What this task involves
Once you reach the line containing "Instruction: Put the" in the entries below, write out that line and each one after it down to the line containing "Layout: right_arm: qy", exactly and with nothing added.

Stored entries
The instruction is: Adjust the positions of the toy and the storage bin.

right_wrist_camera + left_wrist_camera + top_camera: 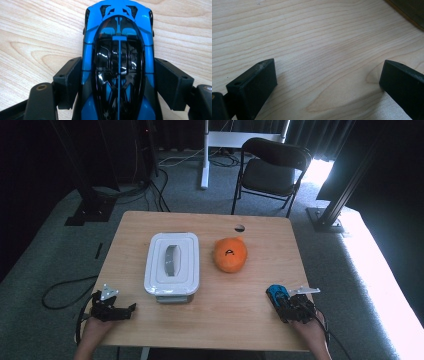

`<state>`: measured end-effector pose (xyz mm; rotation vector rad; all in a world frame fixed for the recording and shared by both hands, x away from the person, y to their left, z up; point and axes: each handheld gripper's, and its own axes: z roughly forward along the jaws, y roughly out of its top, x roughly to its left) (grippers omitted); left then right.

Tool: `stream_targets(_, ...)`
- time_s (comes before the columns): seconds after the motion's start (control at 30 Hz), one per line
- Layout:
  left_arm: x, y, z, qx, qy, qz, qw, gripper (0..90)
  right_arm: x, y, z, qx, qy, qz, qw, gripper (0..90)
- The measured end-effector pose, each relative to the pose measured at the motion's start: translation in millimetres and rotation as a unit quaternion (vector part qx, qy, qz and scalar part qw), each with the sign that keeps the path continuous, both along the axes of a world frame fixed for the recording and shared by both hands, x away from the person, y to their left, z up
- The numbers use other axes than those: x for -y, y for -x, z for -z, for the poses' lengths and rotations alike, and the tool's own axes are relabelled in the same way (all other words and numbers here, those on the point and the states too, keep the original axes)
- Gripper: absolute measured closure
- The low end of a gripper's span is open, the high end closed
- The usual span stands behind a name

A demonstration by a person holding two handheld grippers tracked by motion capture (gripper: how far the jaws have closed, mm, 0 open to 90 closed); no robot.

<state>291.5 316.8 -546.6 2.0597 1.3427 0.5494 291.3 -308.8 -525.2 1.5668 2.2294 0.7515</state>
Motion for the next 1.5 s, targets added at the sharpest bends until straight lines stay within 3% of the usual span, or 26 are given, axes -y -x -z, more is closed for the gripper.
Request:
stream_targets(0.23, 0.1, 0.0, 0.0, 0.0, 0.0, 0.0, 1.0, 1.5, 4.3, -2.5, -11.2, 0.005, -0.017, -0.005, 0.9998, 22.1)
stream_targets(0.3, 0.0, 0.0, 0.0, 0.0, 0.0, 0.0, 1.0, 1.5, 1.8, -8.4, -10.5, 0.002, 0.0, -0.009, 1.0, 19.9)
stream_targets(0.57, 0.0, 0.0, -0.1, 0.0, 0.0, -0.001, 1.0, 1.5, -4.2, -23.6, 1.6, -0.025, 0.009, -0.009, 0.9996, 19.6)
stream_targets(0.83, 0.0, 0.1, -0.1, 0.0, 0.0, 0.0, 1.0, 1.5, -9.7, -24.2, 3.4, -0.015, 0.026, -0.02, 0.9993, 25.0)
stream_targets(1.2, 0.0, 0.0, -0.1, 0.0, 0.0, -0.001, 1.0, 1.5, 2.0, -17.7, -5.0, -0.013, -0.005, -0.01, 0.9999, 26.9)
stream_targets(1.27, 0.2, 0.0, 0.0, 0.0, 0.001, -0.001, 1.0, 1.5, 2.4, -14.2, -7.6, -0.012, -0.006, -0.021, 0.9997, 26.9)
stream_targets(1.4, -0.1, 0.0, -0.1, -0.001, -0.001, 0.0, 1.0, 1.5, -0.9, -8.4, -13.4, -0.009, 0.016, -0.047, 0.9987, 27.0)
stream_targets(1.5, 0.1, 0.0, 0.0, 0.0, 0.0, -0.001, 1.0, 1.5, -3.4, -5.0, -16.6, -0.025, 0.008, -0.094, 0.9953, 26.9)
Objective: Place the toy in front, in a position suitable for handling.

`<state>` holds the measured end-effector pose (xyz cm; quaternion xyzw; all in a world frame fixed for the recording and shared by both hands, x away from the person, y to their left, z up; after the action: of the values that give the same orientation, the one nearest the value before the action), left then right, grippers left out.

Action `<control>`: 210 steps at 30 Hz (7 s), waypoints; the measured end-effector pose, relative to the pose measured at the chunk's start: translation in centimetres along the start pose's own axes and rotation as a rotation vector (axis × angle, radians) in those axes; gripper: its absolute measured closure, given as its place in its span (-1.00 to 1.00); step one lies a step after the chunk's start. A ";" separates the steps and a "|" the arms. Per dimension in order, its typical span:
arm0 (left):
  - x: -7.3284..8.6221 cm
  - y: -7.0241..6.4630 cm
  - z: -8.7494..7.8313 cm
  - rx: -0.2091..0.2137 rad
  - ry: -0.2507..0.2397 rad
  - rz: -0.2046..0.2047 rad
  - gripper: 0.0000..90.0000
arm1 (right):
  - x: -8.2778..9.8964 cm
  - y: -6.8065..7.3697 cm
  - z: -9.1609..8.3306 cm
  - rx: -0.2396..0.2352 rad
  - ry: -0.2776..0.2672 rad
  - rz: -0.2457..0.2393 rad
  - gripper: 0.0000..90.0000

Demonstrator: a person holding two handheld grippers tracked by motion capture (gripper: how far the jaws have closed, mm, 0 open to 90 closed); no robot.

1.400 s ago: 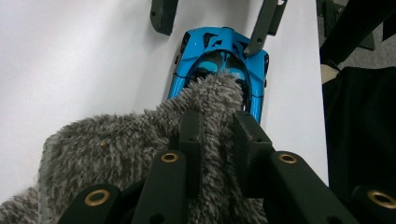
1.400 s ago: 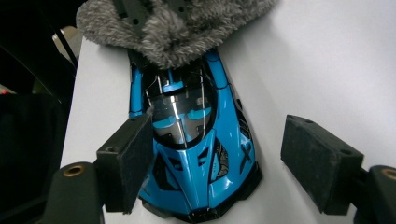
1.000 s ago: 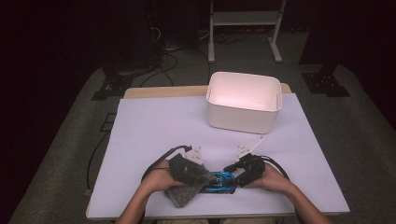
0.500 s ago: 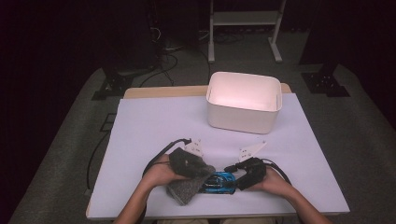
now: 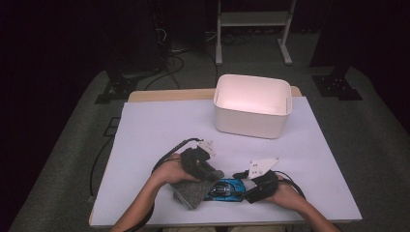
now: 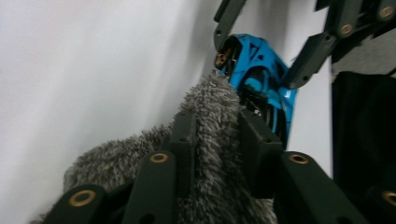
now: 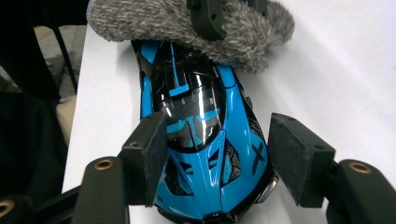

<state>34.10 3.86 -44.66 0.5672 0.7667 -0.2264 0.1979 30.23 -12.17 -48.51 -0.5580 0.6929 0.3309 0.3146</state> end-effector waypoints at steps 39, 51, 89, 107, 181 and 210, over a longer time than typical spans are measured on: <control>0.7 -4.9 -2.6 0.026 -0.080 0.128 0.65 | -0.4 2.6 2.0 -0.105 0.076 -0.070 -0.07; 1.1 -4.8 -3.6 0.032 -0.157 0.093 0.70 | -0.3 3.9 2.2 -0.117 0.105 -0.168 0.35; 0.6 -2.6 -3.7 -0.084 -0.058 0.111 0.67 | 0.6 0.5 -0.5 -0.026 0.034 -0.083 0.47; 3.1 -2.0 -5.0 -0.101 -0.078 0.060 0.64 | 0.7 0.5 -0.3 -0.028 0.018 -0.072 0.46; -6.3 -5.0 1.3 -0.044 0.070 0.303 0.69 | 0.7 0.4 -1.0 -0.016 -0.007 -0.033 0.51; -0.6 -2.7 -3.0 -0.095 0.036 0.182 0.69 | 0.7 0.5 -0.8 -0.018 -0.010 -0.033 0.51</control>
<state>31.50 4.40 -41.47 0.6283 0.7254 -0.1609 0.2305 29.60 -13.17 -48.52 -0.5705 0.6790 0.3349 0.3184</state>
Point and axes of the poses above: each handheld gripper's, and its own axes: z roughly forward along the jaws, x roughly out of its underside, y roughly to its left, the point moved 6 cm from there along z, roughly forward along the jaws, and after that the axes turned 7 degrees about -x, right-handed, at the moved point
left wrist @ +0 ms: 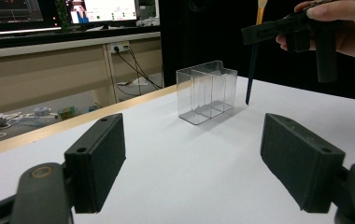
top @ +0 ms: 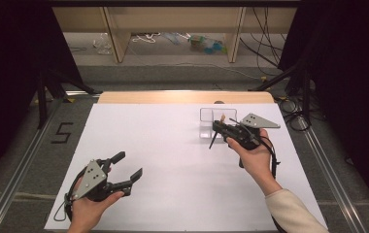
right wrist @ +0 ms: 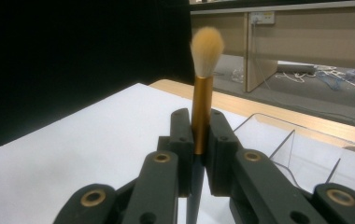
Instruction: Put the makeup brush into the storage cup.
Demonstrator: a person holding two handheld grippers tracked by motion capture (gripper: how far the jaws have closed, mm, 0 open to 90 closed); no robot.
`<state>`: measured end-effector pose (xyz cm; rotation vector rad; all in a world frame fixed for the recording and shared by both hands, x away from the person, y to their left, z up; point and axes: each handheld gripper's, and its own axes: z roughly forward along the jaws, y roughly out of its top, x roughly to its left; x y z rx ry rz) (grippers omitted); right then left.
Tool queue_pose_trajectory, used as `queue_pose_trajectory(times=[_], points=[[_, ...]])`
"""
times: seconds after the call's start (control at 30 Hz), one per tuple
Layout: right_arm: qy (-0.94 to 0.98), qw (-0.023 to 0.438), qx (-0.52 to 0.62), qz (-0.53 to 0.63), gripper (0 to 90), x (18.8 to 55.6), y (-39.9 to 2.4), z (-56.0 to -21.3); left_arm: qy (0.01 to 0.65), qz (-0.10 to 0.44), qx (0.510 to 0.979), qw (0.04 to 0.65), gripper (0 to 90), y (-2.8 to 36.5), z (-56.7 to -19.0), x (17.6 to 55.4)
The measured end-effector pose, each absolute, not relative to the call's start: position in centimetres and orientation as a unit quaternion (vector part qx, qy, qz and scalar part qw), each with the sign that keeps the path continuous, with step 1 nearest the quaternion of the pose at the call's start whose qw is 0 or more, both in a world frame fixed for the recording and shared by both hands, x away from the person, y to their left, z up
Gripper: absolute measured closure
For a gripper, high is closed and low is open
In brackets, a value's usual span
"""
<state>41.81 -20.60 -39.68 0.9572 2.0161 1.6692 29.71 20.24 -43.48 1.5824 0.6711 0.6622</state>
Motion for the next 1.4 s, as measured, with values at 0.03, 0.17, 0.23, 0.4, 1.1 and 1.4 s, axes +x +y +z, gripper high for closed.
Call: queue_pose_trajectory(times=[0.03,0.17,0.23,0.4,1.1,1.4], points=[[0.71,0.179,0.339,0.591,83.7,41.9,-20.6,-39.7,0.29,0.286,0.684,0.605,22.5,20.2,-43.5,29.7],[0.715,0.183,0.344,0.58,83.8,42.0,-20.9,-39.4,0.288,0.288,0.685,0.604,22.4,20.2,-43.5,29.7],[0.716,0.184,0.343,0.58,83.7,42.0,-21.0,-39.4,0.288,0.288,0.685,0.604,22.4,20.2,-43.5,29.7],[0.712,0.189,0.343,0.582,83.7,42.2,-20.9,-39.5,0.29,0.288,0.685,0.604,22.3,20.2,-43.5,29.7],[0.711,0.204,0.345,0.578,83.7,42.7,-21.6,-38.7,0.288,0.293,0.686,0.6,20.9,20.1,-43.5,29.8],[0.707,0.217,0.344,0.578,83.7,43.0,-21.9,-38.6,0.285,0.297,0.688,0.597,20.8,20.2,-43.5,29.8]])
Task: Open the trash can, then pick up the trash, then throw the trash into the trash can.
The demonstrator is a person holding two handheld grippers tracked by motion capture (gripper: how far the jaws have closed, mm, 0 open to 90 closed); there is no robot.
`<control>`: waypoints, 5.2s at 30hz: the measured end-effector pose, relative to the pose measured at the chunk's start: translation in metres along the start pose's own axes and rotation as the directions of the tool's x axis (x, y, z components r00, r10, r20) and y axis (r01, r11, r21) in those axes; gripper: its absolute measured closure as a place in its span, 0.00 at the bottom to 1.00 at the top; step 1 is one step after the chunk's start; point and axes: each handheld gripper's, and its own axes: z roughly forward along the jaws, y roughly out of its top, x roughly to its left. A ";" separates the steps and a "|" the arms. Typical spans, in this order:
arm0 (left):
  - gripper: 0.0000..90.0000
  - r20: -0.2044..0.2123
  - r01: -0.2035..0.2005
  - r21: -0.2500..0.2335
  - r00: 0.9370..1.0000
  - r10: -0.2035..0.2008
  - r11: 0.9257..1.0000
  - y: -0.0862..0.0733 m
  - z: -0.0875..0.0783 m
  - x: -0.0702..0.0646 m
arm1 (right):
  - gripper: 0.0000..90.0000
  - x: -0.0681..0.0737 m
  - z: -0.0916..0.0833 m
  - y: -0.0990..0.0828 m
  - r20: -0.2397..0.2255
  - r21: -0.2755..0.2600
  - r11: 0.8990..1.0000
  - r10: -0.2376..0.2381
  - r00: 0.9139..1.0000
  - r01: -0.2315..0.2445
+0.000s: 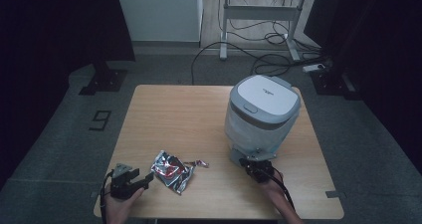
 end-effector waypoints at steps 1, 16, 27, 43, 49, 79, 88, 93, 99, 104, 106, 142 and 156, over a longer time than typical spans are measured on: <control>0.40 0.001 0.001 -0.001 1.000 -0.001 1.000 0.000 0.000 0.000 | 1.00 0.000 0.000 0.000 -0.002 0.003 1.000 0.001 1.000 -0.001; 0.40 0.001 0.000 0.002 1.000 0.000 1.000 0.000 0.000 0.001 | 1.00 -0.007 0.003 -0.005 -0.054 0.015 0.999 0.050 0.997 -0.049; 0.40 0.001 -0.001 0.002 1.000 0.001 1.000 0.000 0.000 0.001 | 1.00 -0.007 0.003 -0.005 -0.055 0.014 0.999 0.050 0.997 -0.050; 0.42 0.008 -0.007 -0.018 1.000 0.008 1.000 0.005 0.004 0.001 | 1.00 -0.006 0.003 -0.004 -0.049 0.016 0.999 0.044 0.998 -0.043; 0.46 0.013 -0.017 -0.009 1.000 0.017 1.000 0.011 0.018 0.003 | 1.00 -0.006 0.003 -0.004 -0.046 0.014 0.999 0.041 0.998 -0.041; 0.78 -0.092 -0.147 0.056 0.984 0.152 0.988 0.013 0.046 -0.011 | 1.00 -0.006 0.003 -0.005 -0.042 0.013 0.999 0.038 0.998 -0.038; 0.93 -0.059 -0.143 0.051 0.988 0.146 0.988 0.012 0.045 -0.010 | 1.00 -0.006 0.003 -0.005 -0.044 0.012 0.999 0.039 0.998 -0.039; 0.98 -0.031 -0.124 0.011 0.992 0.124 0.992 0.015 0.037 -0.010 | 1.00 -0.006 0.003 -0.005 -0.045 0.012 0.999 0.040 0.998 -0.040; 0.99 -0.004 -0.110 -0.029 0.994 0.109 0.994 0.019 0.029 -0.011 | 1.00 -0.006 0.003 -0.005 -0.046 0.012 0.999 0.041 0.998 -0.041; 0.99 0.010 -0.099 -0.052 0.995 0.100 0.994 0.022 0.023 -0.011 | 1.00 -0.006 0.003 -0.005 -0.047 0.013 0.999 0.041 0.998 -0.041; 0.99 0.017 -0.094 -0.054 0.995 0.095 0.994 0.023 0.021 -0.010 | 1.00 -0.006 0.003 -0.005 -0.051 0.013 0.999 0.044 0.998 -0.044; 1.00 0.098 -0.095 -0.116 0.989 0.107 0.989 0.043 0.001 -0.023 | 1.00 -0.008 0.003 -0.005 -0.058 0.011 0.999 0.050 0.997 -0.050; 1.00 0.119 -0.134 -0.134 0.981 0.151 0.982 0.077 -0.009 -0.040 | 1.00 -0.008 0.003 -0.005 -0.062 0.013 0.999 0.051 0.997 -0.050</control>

Result of this task
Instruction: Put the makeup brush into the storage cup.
Demonstrator: a person holding two handheld grippers tracked by motion capture (gripper: how far the jaws have closed, mm, 0 open to 90 closed); no robot.
`<state>`: measured end-effector pose (xyz cm; rotation vector rad; all in a world frame fixed for the recording and shared by both hands, x away from the person, y to their left, z up; point and axes: each handheld gripper's, and its own axes: z roughly forward along the jaws, y roughly out of its top, x roughly to its left; x y z rx ry rz) (grippers omitted); right then left.
Tool queue_pose_trajectory, used as `queue_pose_trajectory(times=[_], points=[[_, ...]])`
"""
times: seconds after the call's start (control at 30 Hz), one per tuple
Layout: right_arm: qy (-0.94 to 0.98), qw (-0.023 to 0.438), qx (-0.52 to 0.62), qz (-0.53 to 0.63), gripper (0 to 90), x (18.8 to 55.6), y (-39.9 to 2.4), z (-56.0 to -21.3); left_arm: qy (0.01 to 0.65), qz (-0.10 to 0.44), qx (0.510 to 0.979), qw (0.04 to 0.65), gripper (0 to 90), y (-2.8 to 36.5), z (-56.7 to -19.0), x (17.6 to 55.4)

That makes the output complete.